Bordeaux
Chaque année depuis 2003 le prix Montaigne créé par l’Académie du vin de Bordeaux et la mairie de Bordeaux est attribué. Cette année il couronne un véritable ouvrage d’art aussi bien dans l’écrit que dans l’illustration et la présentation.
Ainsi le prix Montaigne est doté de 120 bouteilles de grands crus bordelais et ce prix récompense un ouvrage qui, comme tous ceux récompensés par ce prix, transmet des valeurs d’humanisme, de liberté et de tolérance. Ce sont des ouvrages très divers qui ont été récompensé depuis toutes ces années comme : "La Tyrannie de la pénitence, essai sur le masochisme occidental" en 2007 (Pascal Bruckner) "Un candide à sa fenêtre-Dégagements II" en 2015 (Régis Debray), La fin du village en 2013 (Jean-Pierre Le Goff), "Historien Public en 2012 (Pierre Nora), "Composition française - Retour à une enfance Bretonne" en 2010 (Mona Ozouf), "Le Cabinet des douze - Regards sur des tableaux qui font la France" en 2011 (Laurent Fabius) avec la savoureuse anecdote d’Alain Juppé voulant personnellement remettre le prix à Laurent Fabius en repoussant plusieurs fois la date de la remise et qui en fait n’a pu avoir qu’un entretien téléphonique avec lui lors de la remise de ce prix.
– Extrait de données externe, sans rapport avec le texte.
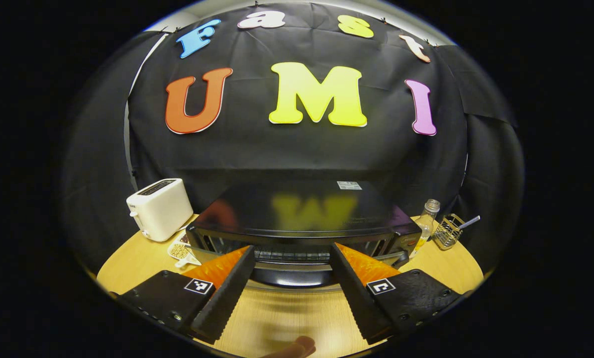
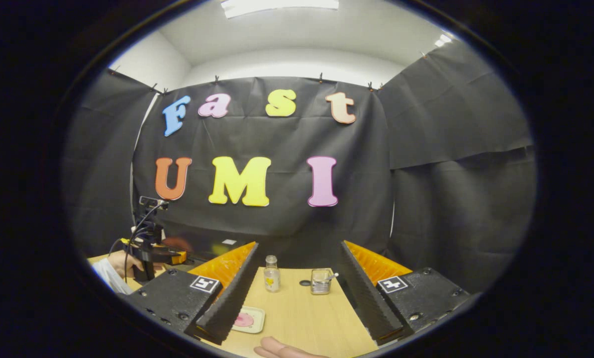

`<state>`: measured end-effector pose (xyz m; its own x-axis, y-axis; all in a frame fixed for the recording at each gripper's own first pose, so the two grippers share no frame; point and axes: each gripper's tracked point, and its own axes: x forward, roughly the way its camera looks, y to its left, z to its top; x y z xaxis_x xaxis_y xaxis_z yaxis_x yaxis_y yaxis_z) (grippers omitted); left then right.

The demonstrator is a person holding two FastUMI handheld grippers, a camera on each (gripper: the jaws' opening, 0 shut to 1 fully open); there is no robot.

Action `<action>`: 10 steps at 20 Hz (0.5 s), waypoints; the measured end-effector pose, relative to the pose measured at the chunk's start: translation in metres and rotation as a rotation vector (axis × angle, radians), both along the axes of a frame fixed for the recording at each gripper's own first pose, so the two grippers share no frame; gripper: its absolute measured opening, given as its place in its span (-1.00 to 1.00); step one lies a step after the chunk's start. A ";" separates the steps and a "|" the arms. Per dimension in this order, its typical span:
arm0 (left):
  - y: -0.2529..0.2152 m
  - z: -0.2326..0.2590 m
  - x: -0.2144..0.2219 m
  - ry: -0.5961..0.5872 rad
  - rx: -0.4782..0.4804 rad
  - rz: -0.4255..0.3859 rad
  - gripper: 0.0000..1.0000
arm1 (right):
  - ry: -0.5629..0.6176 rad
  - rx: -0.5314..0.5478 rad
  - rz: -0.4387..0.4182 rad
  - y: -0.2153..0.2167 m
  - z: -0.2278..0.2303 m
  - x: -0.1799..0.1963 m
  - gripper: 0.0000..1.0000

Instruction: Open the electric oven with the left hand, put the food in, and close the electric oven.

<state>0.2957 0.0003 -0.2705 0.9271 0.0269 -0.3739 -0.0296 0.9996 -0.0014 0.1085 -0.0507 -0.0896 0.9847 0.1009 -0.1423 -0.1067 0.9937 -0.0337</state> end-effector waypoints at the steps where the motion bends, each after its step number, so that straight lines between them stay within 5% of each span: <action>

Les normaliens supérieurs agrégés de lettres l’un classique, l’autre moderne ont maintenant l’occasion de se côtoyer régulièrement au Conseil Constitutionnel. Cette année, c’est "Histoire d’une couleur, JAUNE" de Michel Pastoureau qui a été primé et remis par le nouveau grand Chancelier de l’académie du vin Jean-Pierre Rousseau en présence de Pierre Hurmic, maire de Bordeaux. Cette année le jury était présidé par Xavier Darcos qui donc a couronné non seulement la qualité du texte de l’historien médiéviste mais aussi les magnifiques illustrations de ce très bel ouvrage qui est le cinquième d’une série commencée en 2000 et consacrée à l’histoire des couleurs en Europe de l’Antiquité à nos jours, après le bleu (2000), le noir (2008), le vert 2013 et le rouge 2016, c’est une passionnante série sur l’histoire des couleurs en Europe. C’est à partir des sujets de son enseignement et de ses séminaires à l’Ecole Pratique des hautes études, à l’Ecole des hautes études en sciences sociales et à l’Ecole des Chartes que ces ouvrages ont vu le jour.
- Michel Pastoureau lors de son intervention
"Aujourd’hui, en Europe, le jaune est une couleur peu présente dans la vie quotidienne et guère sollicitée par le monde des symboles. Il n’en a pas toujours été ainsi. Les peuples de l’Antiquité voyait en lui une couleur presque sacrée, celle de la lumière, de la chaleur et de la prospérité. Les Grecs et les Romains lui accordaient une place importante dans les rituels religieux, tandis que les Celtes et les Germains l’associaient à l’or et à l’immortalité. Le déclin du jaune date du Moyen Age qui en a fait une couleur ambivalente. D’un côté, le mauvais jaune, celui de la bile amère et du soufre démoniaque : il est signe de mensonge d’avarice, de félonie, parfois de maladie ou de folie. De l’autre, le bon jaune, celui de l’or, du miel et des blés mûrs : il est signe de pouvoir, de joie, d’abondance." peut on lire dans la page de présentation du livre sur la jaquette. En fait le livre se découpe en trois parties liées à la chronologie avec : Une couleur bénéfique (Des origines au Vème siècle) dans laquelle on trouve les chapitres : Le Métal Jaune et La Mythologie de l’or. Ensuite Michel Pastoureau décrit Une couleur équivoque (VIème au XVème siècle) avec le particulièrement intéressant chapitre "Aux origines de l’Etoile Jaune ?" qui préfigure une époque pas si lointaine du siècle dernier qui cite "mais les images se font l’écho d’une contrainte vestimentaire imposée aux juifs à partir du XIIIème siècle : le port d’un insigne textile, souvent de couleur jaune, permettant de les identifier au milieu des chrétiens" laissant à penser que les nazis n’ont ni plus, ni moins qu’actualisés une coutume ancienne mais l’auteur reste prudent et il écrit plus loin : "L’étoile jaune, de récente et sinistre mémoire semble trouver ici quelques unes de ses racines. Toutefois la prudence s’impose, car malgré une bibliographie abondante, les signes et marques imposés aux juifs dans les sociétés médiévales demeurent difficiles à étudier dans leur ensemble." La troisième et dernière partie s’intitule : Une couleur mal aimée (XVIème - XXIème siècle) et si l’on y retrouve les "yellow cab" newyorkais et les gilets jaunes nul part il n’est fait allusion à l’animal jaune de Franquin : le Marsupilami, mais passionnant quand même et superbe.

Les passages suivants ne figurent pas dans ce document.